### What is needed
In the entries that follow, the line with "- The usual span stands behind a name" opens the range and the line with "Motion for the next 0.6" closes it; repeat that range exactly, both lines included.

Stored items:
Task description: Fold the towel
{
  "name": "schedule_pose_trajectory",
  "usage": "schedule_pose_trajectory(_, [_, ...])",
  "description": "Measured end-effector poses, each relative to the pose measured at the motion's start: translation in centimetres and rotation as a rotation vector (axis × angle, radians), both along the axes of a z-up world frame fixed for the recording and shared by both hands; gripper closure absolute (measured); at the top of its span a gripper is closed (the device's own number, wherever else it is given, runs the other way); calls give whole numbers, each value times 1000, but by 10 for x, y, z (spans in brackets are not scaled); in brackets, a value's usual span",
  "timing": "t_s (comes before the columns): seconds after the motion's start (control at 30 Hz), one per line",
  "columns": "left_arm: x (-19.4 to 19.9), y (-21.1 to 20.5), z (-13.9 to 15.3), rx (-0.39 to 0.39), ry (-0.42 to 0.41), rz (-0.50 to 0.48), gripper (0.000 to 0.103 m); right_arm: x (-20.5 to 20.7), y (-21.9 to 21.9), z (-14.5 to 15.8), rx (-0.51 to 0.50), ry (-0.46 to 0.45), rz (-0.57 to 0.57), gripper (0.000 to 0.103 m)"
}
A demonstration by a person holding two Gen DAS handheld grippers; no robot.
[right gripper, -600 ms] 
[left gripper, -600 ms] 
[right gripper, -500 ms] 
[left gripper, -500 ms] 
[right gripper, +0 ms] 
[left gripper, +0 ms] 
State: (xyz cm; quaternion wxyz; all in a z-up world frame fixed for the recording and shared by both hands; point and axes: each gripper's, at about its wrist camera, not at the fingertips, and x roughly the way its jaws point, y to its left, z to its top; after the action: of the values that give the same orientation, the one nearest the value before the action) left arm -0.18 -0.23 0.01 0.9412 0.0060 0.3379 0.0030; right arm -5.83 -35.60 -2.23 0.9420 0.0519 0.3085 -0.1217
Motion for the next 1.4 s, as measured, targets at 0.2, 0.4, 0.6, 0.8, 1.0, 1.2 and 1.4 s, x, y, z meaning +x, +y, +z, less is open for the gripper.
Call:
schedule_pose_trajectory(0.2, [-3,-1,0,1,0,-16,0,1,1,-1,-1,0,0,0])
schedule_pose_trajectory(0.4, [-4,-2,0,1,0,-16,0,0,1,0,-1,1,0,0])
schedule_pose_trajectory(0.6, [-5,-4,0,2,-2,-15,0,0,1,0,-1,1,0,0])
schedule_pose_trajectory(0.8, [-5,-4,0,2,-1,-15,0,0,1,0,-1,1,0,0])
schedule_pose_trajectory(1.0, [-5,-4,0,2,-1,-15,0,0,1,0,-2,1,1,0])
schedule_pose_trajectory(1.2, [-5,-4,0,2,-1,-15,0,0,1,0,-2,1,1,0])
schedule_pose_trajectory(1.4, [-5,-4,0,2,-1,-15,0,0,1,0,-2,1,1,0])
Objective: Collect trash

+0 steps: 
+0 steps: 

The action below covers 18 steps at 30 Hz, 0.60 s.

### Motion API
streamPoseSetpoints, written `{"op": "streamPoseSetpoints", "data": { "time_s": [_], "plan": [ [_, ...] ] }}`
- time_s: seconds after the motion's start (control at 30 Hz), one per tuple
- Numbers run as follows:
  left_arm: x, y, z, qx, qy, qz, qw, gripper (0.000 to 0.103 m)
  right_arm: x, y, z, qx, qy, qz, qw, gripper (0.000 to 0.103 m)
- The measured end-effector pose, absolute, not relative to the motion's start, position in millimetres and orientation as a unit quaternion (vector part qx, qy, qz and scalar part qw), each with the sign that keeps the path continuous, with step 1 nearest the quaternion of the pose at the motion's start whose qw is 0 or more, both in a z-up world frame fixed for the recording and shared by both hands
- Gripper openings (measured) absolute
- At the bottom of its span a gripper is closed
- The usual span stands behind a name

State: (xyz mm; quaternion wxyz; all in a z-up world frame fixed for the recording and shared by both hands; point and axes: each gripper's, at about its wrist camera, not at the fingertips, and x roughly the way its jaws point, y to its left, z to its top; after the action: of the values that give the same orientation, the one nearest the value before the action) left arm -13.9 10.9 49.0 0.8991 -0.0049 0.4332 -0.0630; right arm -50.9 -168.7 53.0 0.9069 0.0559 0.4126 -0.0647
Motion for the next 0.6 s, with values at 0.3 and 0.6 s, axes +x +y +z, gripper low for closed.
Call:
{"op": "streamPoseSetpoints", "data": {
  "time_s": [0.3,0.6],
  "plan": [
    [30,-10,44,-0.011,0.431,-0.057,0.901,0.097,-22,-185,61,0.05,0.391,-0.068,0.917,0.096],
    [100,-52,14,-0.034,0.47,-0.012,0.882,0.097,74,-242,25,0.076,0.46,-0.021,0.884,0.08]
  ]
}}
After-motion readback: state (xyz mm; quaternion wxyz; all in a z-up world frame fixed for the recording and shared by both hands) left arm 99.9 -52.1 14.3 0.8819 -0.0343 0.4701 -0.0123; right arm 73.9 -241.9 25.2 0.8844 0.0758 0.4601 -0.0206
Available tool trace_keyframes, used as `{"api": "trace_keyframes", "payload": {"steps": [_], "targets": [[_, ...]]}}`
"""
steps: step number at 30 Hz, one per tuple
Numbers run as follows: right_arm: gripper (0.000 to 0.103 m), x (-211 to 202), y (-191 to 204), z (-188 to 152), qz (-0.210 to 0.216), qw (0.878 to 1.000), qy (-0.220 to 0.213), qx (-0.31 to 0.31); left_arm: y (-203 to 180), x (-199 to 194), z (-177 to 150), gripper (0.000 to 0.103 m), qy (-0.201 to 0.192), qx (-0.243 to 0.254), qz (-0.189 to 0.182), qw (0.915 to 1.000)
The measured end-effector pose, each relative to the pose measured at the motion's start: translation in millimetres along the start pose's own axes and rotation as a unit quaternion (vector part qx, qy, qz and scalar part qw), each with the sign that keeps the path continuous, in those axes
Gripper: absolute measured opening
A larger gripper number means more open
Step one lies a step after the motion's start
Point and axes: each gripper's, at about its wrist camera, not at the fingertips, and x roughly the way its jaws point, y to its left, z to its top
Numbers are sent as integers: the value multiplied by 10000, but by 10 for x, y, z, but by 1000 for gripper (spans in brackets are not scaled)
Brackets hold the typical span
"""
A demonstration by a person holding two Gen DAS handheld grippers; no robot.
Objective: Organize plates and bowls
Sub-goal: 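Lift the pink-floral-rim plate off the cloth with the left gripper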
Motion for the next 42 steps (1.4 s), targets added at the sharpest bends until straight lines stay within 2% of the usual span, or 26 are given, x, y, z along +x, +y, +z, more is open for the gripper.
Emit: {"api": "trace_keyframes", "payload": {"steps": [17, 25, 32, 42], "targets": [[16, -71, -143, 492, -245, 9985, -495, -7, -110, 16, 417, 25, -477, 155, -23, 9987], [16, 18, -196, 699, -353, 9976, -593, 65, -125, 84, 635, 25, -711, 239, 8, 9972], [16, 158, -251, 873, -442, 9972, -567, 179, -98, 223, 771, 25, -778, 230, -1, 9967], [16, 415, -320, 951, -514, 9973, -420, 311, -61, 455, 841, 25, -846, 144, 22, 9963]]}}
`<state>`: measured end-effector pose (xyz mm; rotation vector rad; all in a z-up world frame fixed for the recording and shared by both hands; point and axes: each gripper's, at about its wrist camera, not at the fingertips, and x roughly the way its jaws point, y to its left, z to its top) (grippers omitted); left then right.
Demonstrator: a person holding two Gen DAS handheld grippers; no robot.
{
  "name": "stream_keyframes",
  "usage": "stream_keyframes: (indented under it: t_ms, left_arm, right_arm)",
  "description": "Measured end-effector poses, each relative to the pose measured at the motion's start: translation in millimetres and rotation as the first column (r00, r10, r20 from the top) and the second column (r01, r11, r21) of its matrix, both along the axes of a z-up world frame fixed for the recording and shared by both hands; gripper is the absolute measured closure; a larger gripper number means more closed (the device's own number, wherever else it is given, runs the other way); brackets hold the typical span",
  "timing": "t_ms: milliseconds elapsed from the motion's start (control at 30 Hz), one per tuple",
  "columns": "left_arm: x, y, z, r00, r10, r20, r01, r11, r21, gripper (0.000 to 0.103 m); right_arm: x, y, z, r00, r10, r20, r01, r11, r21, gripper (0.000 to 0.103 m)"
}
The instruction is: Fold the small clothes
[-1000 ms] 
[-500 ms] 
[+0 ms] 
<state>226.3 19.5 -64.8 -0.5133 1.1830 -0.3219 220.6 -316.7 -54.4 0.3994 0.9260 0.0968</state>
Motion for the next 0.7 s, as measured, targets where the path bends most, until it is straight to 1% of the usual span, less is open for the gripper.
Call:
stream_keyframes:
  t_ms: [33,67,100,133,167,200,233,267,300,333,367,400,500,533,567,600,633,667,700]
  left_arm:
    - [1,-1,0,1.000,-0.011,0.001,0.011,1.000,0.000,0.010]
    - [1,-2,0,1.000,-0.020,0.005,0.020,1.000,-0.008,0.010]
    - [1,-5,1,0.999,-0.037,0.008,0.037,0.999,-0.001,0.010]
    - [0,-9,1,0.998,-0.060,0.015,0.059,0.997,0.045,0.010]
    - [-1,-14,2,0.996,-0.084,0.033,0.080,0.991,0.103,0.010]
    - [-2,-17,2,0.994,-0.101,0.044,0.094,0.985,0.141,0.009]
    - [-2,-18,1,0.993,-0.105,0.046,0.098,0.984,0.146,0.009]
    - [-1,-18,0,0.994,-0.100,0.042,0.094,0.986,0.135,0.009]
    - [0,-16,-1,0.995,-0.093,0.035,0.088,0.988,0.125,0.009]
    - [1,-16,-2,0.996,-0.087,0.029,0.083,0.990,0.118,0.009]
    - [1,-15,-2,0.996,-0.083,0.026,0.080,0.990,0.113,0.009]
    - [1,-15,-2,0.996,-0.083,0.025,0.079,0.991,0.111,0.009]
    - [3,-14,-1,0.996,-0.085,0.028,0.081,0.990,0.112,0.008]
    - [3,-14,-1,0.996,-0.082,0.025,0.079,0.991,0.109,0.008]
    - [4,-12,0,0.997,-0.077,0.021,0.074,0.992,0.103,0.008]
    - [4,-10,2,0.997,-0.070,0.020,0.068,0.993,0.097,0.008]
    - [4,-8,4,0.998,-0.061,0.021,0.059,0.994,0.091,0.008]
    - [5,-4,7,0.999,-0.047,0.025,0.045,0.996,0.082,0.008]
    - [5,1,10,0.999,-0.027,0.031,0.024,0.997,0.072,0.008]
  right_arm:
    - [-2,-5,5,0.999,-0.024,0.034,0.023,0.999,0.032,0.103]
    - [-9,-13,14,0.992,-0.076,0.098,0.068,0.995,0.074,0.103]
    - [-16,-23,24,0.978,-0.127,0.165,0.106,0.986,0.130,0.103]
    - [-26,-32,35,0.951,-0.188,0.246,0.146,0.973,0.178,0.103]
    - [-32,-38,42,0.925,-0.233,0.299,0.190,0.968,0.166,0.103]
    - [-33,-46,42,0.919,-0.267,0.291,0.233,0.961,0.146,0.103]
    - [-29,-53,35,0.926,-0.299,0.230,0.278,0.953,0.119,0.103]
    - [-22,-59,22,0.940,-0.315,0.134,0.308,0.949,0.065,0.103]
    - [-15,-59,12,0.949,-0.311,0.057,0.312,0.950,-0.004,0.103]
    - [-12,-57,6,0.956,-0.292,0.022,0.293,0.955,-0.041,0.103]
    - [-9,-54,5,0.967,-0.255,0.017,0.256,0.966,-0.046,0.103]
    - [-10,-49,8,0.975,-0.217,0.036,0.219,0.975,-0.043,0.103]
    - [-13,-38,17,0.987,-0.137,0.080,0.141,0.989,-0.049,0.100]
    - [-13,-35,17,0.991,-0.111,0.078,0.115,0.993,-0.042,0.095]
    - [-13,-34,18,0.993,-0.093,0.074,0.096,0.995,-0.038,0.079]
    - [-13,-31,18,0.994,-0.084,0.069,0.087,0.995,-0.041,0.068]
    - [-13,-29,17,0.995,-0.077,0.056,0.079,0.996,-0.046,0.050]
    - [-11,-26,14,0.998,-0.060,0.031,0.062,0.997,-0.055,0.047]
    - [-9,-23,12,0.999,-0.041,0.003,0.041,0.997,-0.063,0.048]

### The answer
- The usual span stands behind a name

State: (xyz mm; quaternion wxyz; all in a z-up world frame fixed for the recording and shared by both hands; point and axes: each gripper's, at about its wrist camera, not at the fingertips, and x roughly the way its jaws point, y to its left, z to its top; after the action: of the values that give the same orientation, the one nearest the value before the action) left arm -13.9 10.9 49.0 0.8991 -0.0049 0.4332 -0.0630; right arm -50.9 -168.7 53.0 0.9069 0.0559 0.4126 -0.0647
Motion for the next 0.6 s, with values at 0.3 and 0.6 s, axes +x +y +z, gripper low for closed.

No more work is needed for this exercise.